At a minimum, I'm pretty sure TSMC was referring to merchant foundries -- i.e. foundries that sell capacity. And not closed-shop IDMs (like Sony, Intel, etc.) who don't directly sell excess capacity.
 
If R500 = XBOX2, then I doubt it can be .13 due to the amount of eDRAM it supposedly has. If R500 < XBOX2, then I suppose it theoretically could be .13m but given the demands of 16 pipelines, perhaps 32-48 ALUs, and SM3.0/4.0 support, and remain cool, lower power, and with good clocks, I'd assume they are targeting a more ambitious process.
 
ATI may experiment the other way around that time.

Don't you think that a R500 on a well know 0.13 low-k process but experimenting the VS/PS load balanced architecture could make sense ?

It would solve some contradictions we have for now.
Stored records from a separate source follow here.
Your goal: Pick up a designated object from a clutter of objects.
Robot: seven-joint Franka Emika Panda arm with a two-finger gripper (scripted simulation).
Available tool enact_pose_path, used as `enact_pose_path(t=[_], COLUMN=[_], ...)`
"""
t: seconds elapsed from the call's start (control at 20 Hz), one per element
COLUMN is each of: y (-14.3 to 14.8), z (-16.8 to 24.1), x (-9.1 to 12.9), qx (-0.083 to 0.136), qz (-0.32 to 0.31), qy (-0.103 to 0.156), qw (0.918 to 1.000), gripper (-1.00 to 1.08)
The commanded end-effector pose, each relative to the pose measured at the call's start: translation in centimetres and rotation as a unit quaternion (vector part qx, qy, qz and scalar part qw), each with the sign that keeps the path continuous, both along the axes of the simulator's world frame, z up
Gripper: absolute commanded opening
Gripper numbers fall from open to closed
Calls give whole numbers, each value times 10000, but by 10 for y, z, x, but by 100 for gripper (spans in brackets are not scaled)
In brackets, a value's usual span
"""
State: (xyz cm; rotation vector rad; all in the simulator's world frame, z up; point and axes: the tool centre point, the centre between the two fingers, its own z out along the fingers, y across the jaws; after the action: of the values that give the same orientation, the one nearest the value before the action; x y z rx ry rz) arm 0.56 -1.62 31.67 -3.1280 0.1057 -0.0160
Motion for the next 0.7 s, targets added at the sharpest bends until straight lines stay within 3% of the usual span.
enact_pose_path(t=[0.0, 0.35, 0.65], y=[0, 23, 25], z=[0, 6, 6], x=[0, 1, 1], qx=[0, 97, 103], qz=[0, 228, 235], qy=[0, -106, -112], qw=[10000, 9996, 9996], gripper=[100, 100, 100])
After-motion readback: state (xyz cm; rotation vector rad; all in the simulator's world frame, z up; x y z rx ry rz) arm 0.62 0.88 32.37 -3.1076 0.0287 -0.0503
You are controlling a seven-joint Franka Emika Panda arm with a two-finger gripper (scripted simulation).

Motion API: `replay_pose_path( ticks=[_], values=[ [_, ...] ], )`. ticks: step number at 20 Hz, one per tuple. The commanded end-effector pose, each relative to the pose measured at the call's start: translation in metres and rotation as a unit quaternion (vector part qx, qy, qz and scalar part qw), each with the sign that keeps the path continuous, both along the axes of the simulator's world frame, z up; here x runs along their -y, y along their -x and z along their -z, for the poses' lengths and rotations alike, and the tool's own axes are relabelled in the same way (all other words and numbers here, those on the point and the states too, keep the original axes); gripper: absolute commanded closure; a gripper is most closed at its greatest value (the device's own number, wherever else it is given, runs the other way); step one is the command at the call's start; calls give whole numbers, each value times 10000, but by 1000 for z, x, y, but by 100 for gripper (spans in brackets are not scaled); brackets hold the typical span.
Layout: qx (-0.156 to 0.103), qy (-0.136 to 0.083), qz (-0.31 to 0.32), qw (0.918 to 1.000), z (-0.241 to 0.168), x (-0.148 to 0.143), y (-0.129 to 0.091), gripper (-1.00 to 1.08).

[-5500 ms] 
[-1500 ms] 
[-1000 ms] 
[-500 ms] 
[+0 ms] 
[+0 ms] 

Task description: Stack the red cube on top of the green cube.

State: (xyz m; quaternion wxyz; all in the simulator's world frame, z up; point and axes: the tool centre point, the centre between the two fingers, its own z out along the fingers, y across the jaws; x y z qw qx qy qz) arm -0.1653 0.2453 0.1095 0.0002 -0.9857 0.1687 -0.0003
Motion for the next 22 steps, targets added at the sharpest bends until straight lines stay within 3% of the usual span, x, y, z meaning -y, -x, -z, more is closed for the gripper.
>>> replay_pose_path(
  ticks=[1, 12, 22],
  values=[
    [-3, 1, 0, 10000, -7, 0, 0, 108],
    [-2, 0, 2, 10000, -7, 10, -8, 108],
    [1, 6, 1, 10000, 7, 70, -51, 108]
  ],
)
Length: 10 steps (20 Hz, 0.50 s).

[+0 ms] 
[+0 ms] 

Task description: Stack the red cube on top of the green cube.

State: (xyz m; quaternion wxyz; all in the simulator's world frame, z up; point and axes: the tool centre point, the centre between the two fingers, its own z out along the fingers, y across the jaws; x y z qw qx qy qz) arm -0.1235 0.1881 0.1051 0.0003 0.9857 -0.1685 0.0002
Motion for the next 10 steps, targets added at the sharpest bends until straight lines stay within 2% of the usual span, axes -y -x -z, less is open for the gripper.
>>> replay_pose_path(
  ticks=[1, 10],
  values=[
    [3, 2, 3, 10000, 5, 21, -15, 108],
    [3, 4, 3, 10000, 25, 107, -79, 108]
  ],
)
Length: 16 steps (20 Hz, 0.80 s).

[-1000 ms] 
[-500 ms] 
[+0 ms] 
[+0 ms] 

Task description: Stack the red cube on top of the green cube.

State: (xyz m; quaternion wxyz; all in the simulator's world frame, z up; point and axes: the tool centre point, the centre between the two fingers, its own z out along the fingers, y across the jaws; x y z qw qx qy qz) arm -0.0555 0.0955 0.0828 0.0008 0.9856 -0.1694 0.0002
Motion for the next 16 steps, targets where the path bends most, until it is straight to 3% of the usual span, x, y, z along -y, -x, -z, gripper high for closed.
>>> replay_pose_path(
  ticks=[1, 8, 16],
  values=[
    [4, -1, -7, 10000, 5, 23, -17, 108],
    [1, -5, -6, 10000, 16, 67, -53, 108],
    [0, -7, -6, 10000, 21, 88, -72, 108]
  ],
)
On that process, R500 could be sooner than expected and still be a next gen chip.
 
radar1200gs said:
Actually, you might like to check Daves post in the NV40 thread where he claimed everybody would be forced to use Low-K at 0.09 microns whether they wanted to or not. I let it slide in that thread. He repeated the assertion here. He is wrong.
DaveBaumann said:
As I said, according to TSMC's reasearch which was told to us two weeks ago there were no foundries offering 90nm without low-k. Greg's quote says that someone thinks foundries will be using FSG for 90nm, but we've yet to see any foundry options where that is the case.
I don't know why, but this made me laugh just as hard as Doomtrooper's card of John/Ruby yesterday! :LOL:
 
asicnewbie said:
radar1200gs said:
Actually, you might like to check Daves post in the NV40 thread where he claimed everybody would be forced to use Low-K at 0.09 microns whether they wanted to or not. I let it slide in that thread. He repeated the assertion here. He is wrong. (technically FSG isn't really Low-K).

You know, I *swear* I've read some marketing/promotional literature implying FSG is some kind of Low-K material. The foundries which don't have the 'true' low-K pad their marketing literature with the glories of FSG (which is still better than the baseline non-FSG.) I'm trying to remember if TSMC was once one of those fabs, because if they were, that could be the basis for their creative interpretation "no merchant foundry has a non low-K 90nm process."

At a minimum, I'm pretty sure TSMC was referring to merchant foundries -- i.e. foundries that sell capacity. And not closed-shop IDMs (like Sony, Intel, etc.) who don't directly sell excess capacity.
Technically it isn't a true Low-K material, however it is frequently used as a Low-K substitute.

As for no foundries using FSG at 0.90, time will tell...

Edit NV30 was non FSG, NV35 was FSG. I can't recall if NV31 was FSG or not. I suspect early chips were not and later one were.
 
boyhowdey, this has gone on abit, That link to reed says jacksht, Just a "insiders" fluff. And like you say radar1200gs onlytime will tell. Would like some links other than He said She said. You havent proved anything to show what TSMC has told Dave is wrong. Its Low-K at 9 to me , in all the reading i can find.